Running Multi-Node Spark with Singularity on Greene

Make a directory within your home directory for your analysis (mkdir ~/myanalysis).  This directory will also be used by Spark to write config files / logs to.

Navigate to that directory using Linux's cd command.

Copy the example Spark submission script  to your analysis directory:

cp /scratch/work/public/apps/pyspark/3.1.2/examples/spark/cluster/run-spark.bash .

 Copy the example SLURM submission script to your analysis directory:

cp /scratch/work/public/apps/pyspark/3.1.2/examples/spark/cluster/run-spark-singularity.sbatch .

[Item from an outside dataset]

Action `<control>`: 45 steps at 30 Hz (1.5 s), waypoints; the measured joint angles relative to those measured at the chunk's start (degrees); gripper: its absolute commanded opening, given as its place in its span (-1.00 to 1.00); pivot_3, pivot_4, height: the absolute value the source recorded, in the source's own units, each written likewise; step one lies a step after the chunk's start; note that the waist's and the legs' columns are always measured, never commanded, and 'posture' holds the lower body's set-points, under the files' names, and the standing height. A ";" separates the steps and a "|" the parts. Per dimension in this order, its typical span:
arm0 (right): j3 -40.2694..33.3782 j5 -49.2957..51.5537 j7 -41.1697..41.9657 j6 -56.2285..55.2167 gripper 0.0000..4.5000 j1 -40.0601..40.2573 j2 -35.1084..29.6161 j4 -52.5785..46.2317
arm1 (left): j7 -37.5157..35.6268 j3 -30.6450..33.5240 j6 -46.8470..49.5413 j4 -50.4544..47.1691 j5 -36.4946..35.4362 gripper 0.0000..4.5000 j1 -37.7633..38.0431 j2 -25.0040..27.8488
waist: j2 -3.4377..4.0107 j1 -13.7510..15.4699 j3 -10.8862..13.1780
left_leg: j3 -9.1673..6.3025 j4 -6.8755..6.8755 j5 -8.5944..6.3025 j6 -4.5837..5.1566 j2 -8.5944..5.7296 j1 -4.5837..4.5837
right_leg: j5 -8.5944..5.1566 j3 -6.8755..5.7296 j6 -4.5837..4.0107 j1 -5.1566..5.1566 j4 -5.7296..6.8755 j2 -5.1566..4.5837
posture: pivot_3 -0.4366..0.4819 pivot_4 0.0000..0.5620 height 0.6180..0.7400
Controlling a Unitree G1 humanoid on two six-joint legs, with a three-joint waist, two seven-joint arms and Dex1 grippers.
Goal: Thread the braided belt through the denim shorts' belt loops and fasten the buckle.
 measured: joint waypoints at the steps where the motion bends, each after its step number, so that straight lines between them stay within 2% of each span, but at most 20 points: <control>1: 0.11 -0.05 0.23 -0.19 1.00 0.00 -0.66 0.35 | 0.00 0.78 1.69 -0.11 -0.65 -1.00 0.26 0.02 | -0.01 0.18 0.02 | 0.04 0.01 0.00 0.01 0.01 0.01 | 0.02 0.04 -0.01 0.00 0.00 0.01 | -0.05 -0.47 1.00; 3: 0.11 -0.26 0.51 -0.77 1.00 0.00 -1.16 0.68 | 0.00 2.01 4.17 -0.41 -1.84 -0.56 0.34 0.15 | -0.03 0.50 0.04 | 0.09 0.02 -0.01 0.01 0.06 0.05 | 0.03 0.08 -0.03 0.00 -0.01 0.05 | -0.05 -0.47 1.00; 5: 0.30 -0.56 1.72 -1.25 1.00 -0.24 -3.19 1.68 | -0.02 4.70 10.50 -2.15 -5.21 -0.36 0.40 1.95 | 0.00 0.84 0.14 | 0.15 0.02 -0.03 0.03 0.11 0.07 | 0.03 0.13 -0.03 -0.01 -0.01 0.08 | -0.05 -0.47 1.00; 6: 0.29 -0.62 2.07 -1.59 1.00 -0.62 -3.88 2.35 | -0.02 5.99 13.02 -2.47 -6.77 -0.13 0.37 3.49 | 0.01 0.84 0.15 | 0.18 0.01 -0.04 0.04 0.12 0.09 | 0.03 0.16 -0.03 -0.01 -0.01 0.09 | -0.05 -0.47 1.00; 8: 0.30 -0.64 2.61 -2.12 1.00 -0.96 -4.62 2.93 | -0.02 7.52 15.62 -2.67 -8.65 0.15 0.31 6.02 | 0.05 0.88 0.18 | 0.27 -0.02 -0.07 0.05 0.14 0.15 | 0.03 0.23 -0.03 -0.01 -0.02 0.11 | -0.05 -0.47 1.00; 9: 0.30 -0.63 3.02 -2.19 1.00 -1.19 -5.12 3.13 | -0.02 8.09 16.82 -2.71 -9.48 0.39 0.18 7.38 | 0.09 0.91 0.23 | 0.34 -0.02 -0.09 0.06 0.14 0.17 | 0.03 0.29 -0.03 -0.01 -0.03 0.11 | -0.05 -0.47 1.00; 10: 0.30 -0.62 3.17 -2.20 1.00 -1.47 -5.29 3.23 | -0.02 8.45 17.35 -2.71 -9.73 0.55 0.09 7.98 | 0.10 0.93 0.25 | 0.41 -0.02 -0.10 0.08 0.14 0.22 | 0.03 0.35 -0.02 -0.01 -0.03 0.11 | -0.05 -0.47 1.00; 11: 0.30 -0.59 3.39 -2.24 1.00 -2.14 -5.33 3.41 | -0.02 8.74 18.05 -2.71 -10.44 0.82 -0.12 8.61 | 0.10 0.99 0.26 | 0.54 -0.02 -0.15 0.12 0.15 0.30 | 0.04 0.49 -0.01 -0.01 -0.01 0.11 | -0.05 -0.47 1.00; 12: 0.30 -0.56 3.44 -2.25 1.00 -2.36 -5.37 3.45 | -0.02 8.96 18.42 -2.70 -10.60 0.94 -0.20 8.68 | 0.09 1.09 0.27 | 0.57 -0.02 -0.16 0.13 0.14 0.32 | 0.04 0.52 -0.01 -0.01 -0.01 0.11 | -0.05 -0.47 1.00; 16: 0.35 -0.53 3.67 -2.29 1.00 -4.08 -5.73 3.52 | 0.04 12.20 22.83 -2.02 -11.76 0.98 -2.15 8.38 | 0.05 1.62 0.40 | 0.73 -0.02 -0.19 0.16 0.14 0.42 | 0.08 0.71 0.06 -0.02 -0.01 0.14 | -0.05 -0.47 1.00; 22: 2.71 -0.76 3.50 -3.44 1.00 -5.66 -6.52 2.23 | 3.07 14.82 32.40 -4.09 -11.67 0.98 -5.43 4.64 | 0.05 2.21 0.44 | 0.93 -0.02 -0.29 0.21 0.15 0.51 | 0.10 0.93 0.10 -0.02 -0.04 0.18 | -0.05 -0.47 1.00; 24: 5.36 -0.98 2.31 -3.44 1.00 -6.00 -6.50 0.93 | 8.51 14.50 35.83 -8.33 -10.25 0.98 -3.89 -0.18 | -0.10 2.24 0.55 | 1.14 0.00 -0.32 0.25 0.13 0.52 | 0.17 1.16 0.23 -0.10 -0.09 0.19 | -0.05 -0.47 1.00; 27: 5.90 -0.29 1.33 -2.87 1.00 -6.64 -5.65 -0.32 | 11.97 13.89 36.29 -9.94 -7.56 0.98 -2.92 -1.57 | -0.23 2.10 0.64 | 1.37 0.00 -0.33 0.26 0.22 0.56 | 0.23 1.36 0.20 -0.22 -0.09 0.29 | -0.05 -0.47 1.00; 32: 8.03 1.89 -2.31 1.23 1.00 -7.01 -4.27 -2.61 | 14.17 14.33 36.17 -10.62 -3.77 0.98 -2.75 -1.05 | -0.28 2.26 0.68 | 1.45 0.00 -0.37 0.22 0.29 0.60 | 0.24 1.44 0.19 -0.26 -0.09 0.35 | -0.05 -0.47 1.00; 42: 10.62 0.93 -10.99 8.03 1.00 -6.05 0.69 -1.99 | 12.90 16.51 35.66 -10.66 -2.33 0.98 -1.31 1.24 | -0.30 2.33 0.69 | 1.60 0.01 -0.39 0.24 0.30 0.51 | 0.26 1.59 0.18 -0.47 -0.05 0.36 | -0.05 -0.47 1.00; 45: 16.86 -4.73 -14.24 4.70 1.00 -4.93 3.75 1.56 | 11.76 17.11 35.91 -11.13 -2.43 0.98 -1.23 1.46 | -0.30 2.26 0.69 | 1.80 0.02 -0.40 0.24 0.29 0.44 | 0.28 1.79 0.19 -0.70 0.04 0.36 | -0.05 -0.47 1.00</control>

 By default run-spark.bash looks like the following:

#!/bin/bash
source /scratch/work/public/apps/pyspark/3.1.2/scripts/spark-setup-slurm.bash
start_all
spark-submit \    --master $SPARK_URL \    --executor-memory $MEMORY \    wordcount.py /scratch/work/public/apps/pyspark/3.1.2/examples/shakespeare-8G.txt
stop_all

First, a number of commands are imported that are used to turn a Spark standalone cluster on and off.  After these commands are imported, a Spark cluster is started, a Spark job is submitted, and then the Spark cluster is shut down after the Spark job finishes.  In the Spark submission command, the SPARK_URL  variable represents your Spark cluster’s master node.

You will now need to edit this script so that the spark-submit command reflects your Spark application instead of the wordcount application (which is used as an example).